I am assuming that you already have the code for pandas so I will do some abstraction in a variable called data.
First, we will import to the inbuilt library, BytesIO so that we can write the Excel file as a Byte array.
BytesIO is a library using which we can write data onto system memory instead of writing them as a file.
from io import BytesIO
Then we will use Python context manager to open a Byte buffer on which we can write the Excel file. Context Managers allow you to allocate and release memory precisely when you want it.
with BytesIO() as b
with pd.ExcelWriter(b) as writer:
# You can add multiple Dataframes to an excel file
# Using the sheet_name attribute
data1.to_excel(writer, sheet_name="DATA 1", index=False)
data2.to_excel(writer, sheet_name="DATA 2", index=False)
filename = "analytics_data.xlsx"
# imported from django.http
res = HttpResponse(
b.getvalue(), # Gives the Byte string of the Byte Buffer object
content_type='application/vnd.openxmlformats-officedocument.spreadsheetml.sheet'
)
res['Content-Disposition'] = f'attachment; filename={filename}'
return res
We will be using context managers to open and close files because that's more efficient than manually closing and releasing the memory after use. If you already know how to export a set of data frames as an Excel file, that code should look like this.
with pd.ExcelWriter('data.xlsx') as writer:
data1.to_excel(writer, sheet_name="DATA 1", index=False)
data2.to_excel(writer, sheet_name="DATA 2", index=False)
We will simply take this code and wrap it around a BytesIO context manager which gives us a memory buffer b
as a file to work with. We will simply take that memory buffer and pass it to pd.ExcelWriter()
class and the rest of the code will be the same this that context manager.
with BytesIO() as b
with pd.ExcelWriter(b) as writer:
data1.to_excel(writer, sheet_name="DATA 1", index=False)
data2.to_excel(writer, sheet_name="DATA 2", index=False)
Now that we have our Excel data written in a memory buffer, we can simply convert that to ByteArray using the method b.getvalue()
which we will pass as a parameter in Django HttpResponse
with appropriate content_type
that we discussed earlier.
filename = "analytics_data.xlsx"
# imported from django.http
res = HttpResponse(
b.getvalue(), # Gives the Byte string of the Byte Buffer object
content_type='application/vnd.openxmlformats-officedocument.spreadsheetml.sheet'
)
In addition to the Content-Type header, we also need to provide another header called Content-Disposition that tells the browser if we want to show the data in the browser download and save it as a local file as an attachment. We can also pass a filename with this header.
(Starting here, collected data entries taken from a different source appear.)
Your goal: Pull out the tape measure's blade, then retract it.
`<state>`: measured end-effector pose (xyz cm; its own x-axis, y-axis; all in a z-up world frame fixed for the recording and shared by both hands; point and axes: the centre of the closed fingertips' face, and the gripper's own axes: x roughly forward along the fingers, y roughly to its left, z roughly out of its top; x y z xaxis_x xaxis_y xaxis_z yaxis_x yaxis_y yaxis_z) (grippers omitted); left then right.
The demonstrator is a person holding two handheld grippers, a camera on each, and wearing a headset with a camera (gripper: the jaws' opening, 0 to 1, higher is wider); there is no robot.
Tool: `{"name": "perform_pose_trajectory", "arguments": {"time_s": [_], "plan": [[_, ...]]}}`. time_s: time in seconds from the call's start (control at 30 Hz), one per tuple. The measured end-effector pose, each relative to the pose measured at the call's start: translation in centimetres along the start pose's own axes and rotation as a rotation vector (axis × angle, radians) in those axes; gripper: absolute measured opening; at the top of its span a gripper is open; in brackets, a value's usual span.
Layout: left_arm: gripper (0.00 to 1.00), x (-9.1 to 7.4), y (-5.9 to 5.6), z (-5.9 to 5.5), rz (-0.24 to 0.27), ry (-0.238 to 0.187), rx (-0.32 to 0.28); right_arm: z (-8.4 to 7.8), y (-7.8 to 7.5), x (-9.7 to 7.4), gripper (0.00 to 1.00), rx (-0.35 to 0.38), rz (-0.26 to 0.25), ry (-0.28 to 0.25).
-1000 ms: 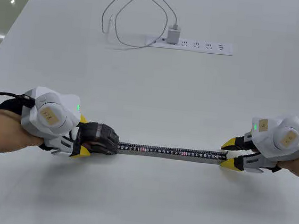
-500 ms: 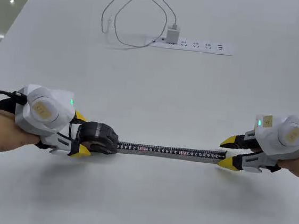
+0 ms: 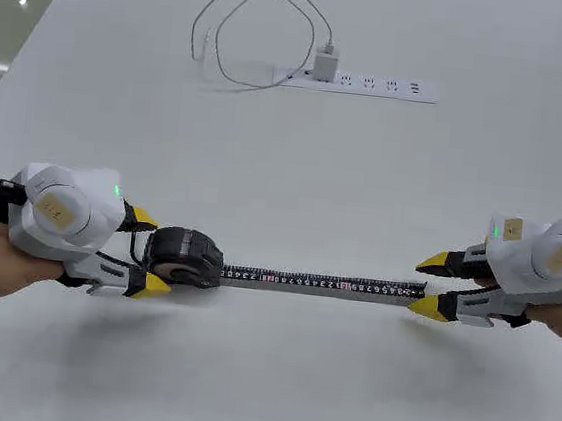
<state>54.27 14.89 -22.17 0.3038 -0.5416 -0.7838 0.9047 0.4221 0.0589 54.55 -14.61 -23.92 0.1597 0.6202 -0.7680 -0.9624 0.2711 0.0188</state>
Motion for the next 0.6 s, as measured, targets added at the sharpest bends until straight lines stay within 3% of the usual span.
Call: {"name": "perform_pose_trajectory", "arguments": {"time_s": [0.23, 0.6], "plan": [[0.5, -0.8, 0.1, 0.4, 0.041, -0.049, -0.038, 0.4, 0.1, -0.2, 0.33, 0.03, -0.035, -0.022], [0.55, -1.4, -0.3, 0.4, 0.074, -0.086, -0.083, 0.9, 0.7, -0.9, 0.45, 0.088, -0.091, -0.06]]}}
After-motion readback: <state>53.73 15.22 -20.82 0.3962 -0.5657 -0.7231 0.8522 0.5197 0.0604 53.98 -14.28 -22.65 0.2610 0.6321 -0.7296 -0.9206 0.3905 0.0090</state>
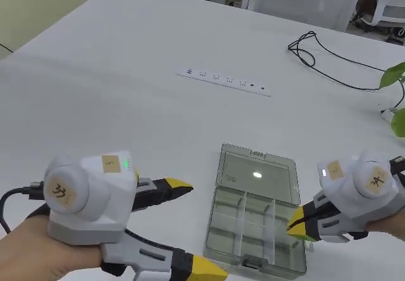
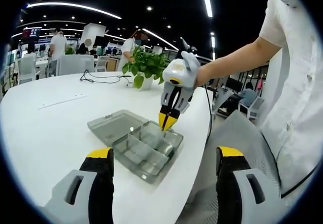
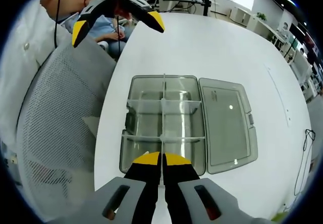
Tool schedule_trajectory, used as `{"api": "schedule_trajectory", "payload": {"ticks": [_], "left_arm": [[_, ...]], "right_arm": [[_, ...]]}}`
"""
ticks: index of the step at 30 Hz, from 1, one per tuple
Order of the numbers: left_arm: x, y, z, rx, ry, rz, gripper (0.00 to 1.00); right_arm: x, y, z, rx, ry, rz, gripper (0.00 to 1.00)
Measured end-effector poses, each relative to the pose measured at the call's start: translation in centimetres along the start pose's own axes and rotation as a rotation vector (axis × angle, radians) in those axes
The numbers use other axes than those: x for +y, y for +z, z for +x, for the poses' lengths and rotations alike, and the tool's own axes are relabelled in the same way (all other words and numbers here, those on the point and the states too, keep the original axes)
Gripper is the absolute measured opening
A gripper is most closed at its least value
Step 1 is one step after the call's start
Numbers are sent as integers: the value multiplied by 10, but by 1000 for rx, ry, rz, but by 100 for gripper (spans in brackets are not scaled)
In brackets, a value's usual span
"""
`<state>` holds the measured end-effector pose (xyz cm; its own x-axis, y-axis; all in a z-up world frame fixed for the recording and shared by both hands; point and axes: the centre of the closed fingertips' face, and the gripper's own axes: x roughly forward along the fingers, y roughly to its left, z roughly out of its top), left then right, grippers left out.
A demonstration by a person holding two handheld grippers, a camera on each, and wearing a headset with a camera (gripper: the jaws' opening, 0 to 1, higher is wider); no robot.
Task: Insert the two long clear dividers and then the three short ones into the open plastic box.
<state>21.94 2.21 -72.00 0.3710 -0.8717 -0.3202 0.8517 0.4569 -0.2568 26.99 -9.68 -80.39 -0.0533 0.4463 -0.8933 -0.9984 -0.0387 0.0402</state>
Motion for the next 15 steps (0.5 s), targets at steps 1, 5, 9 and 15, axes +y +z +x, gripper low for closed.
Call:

res['Content-Disposition'] = f'attachment; filename={filename}'
return res
Here is the complete code snippet for Django view to download the excel file.
def download_analytics_endpoint(request):
with BytesIO() as b:
data = get_analytics_data()
with pd.ExcelWriter(b) as writer:
data.to_excel(writer, sheet_name="Data", index=False)
filename = f"analytics_data.xlsx"
res = HttpResponse(
b.getvalue(),
content_type='application/vnd.openxmlformats-officedocument.spreadsheetml.sheet'
)
res['Content-Disposition'] = f'attachment; filename={filename}'
return res
That is all, now you just have to create a Django URL for this function and you can download any file you want, just convert that file to a Byte string and use the correct Content-Type header.